Outre Janet M. Brooke, il convient de citer le travail d’Hélène Sicotte comme source sur laquelle cette thèse s’est appuyée. En particulier, sa thèse de doctorat sur les activités du marchand d’art Scott & Sons défend l’idée d’une spécialisation artistique durant la période qui nous concerne7. Soutenue en 2003 à l’Université du Québec à Montréal, elle est accompagnée par une précieuse liste des expositions organisées dans la métropole canadienne entre 1860 et 1914. Complété par nos recherches, cet important travail nous permett de situer les activités de l’AAM dans le milieu montréalais.

À ces sources s’ajoutent les très nombreux catalogues d’exposition, publications, études et essais que nous avons consultés. En conservant notre corpus au centre de nos interrogations, nous avons pu rassembler un nombre considérable d’informations sur les acteurs impliqués dans les « Loan Exhibitions ». Afin d’organiser ce contenu, nous avons eu recours à certains outils numériques.

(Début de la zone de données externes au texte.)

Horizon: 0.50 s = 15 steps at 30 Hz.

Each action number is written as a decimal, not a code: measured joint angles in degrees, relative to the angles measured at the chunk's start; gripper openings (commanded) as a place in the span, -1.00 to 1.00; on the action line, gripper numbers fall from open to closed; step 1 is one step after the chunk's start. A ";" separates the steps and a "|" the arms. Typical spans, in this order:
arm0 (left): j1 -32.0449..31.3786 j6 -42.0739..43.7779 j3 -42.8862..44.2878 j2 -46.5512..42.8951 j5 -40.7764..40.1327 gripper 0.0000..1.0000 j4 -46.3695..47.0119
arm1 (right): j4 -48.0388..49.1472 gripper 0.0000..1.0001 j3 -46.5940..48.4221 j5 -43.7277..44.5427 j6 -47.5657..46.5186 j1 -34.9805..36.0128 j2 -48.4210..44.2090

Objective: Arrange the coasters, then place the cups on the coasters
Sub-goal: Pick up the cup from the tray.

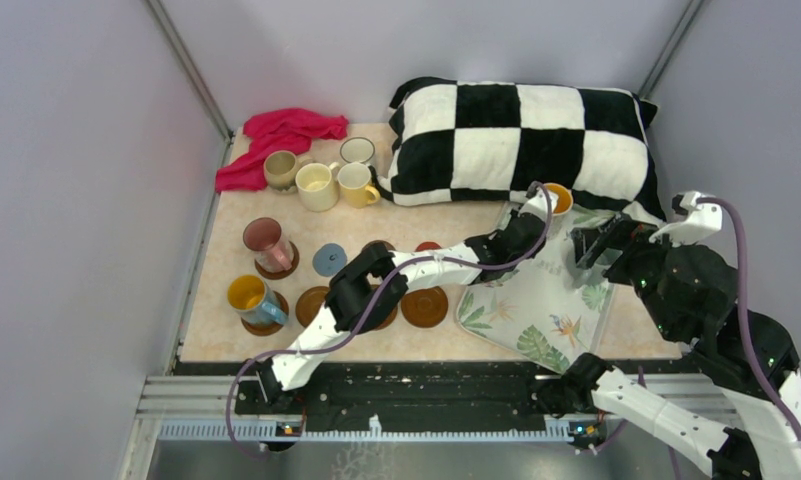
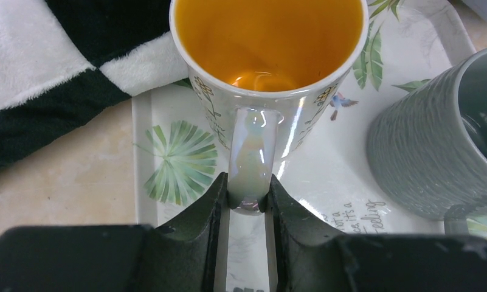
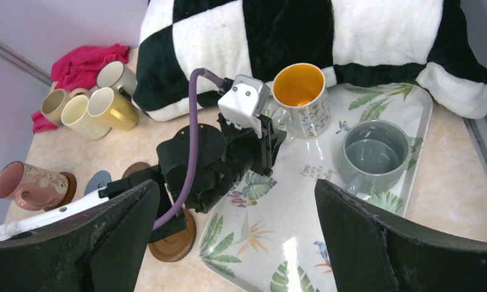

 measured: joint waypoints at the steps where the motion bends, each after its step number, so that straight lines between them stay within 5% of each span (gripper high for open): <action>1: 0.00 0.02 -1.01 -0.39 0.20 -1.00 0.90 | 0.15 0.98 0.00 -0.09 0.00 0.00 0.09; 15: 0.00 1.88 -15.06 -8.61 2.23 -1.00 7.10 | 1.40 0.98 -1.20 -0.35 -0.11 0.00 0.35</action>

1 À titre d’exemple, citons l’année 1891. À cette occasion, les registres oublient la présence de trois œuvres mentionnées dans le catalogue. Ainsi, la firme Cottier & Co. de New York a-t-elle prêté à cette occasion la peinture Rêverie de Gustave Courbet et le pastel Tiger Drinking de John Swan ? Pour sa part. le marchand montréalais Scott & Sons a-t-il soumis The Vision of the White Lady par John Pettie ? À l’inverse, les registres inscrivent des œuvres de George Innes, Hendrik Willem Mesdag et Albert P. Ryder absentes du catalogue. Lorsque de telles situations se sont présentées, nous avons consulté la presse afin de tenter d’en relever la présence réelle.

2 Un document préparé par Juanita Toupin par le service des Archives du MBAM tente de reconstituer la chronologie administrative de l’AAM avant 1880. Il croise les autres sources que nous avons consultées. Nous y référons au besoin.

3 August F. Jaccaci et John LaFarge, Noteworthy Paintings in American Private Collections, New York, Garland, 1907.

4 À titre d’exemple, citons le Burlington Magazine auquel est associé sir William van Horne entre 1905 et 1915.

5 Cornelis Hofstede de Groot, A Catalogue Raisonné of the Works of the Most Eminent Dutch Painters of the Seventeenth Century, 6 volumes, Londres, MacMillan, 1908-1916.

6 Earl Shinn, Art Treasures of America, Philadelphie, Barrie, 1879-1882.

7 Hélène Sicotte, « L’implantation de la galerie d’art à Montréal : le cas de W. Scott & Sons, 1859-1914. Comment la révision du concept d’œuvre d’art autorisa la spécialisation du commerce d’art », 2 volumes, thèse de doctorat, Montréal, Université du Québec à Montréal, juillet 2003.